● **Problem description**: Return the data below exactly, stopping after the line with "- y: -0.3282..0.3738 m".
%%
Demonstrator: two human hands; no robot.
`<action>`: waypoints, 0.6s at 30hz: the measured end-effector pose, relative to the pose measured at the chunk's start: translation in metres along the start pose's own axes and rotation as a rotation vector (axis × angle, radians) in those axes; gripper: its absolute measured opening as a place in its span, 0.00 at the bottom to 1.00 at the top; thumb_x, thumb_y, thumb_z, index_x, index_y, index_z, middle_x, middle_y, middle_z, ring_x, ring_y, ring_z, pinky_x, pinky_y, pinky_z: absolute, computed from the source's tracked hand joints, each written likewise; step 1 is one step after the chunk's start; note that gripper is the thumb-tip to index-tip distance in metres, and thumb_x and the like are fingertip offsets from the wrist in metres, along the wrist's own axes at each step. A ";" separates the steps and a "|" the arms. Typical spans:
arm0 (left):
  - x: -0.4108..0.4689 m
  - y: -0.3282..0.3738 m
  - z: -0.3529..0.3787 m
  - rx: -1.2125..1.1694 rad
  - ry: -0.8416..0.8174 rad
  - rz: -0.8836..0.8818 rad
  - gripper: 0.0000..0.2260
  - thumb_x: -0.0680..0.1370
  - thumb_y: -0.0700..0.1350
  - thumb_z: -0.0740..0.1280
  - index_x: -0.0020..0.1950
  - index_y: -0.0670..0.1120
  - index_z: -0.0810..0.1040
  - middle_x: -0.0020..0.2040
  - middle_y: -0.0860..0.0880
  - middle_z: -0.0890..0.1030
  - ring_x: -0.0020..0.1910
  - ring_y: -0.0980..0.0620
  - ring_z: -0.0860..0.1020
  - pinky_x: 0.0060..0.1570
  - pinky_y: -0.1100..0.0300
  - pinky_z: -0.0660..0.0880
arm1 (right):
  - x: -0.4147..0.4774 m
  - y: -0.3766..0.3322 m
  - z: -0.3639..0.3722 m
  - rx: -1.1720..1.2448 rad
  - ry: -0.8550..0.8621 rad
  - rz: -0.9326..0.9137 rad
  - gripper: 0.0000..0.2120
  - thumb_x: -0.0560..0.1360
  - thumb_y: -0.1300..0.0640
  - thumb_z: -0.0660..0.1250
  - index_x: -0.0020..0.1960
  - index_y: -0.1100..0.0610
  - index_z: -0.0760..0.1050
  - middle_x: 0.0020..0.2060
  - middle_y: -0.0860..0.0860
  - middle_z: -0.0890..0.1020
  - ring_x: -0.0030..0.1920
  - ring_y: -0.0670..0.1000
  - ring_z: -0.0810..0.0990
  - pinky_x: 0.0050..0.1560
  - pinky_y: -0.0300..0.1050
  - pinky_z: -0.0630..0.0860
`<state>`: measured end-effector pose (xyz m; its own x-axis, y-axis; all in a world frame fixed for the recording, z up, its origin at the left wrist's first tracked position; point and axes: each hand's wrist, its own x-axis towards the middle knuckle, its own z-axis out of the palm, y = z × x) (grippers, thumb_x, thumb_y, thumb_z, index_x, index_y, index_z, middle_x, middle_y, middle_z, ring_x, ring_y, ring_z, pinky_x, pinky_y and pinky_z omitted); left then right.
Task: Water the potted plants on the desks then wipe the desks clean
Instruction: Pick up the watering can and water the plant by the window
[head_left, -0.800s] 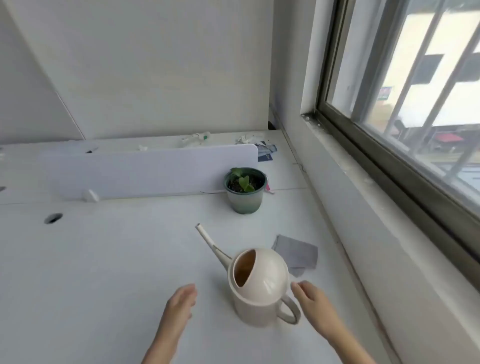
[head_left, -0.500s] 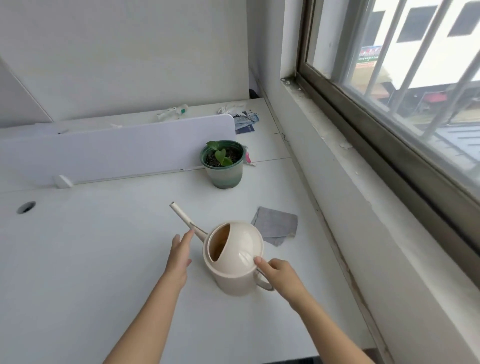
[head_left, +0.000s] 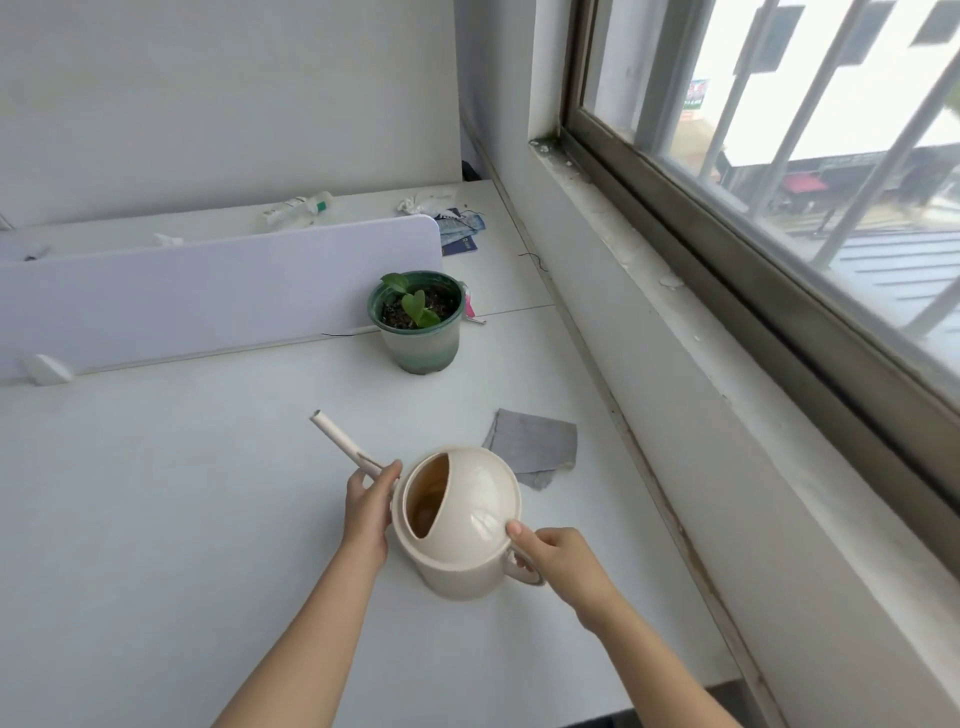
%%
● **Solution for this exercise**:
Demonstrator: two human hands; no robot.
`<action>`: waypoints, 0.6s at 30hz: the measured end-effector pose, relative to the pose measured at the chunk's start: translation in metres along the start pose's own axes and rotation as a rotation vector (axis × angle, radians) in those axes; gripper: its absolute measured opening as a place in its span, 0.00 at the bottom to 1.00 at the top; thumb_x, thumb_y, thumb_z, index_x, index_y, index_z, middle_x, middle_y, middle_z, ring_x, ring_y, ring_z, pinky_x, pinky_y, pinky_z: absolute, computed from the source's tracked hand joints, each written likewise; step 1 is one step after the chunk's start; note that gripper is the thumb-tip to index-tip distance in metres, and thumb_x and the like are fingertip offsets from the wrist in metres, along the wrist's own axes at each step. A ";" separates the steps and a "|" the arms. Typical spans:
arm0 (left):
  - x: -0.4108..0.4689 m
  - y: -0.3282..0.3738 m

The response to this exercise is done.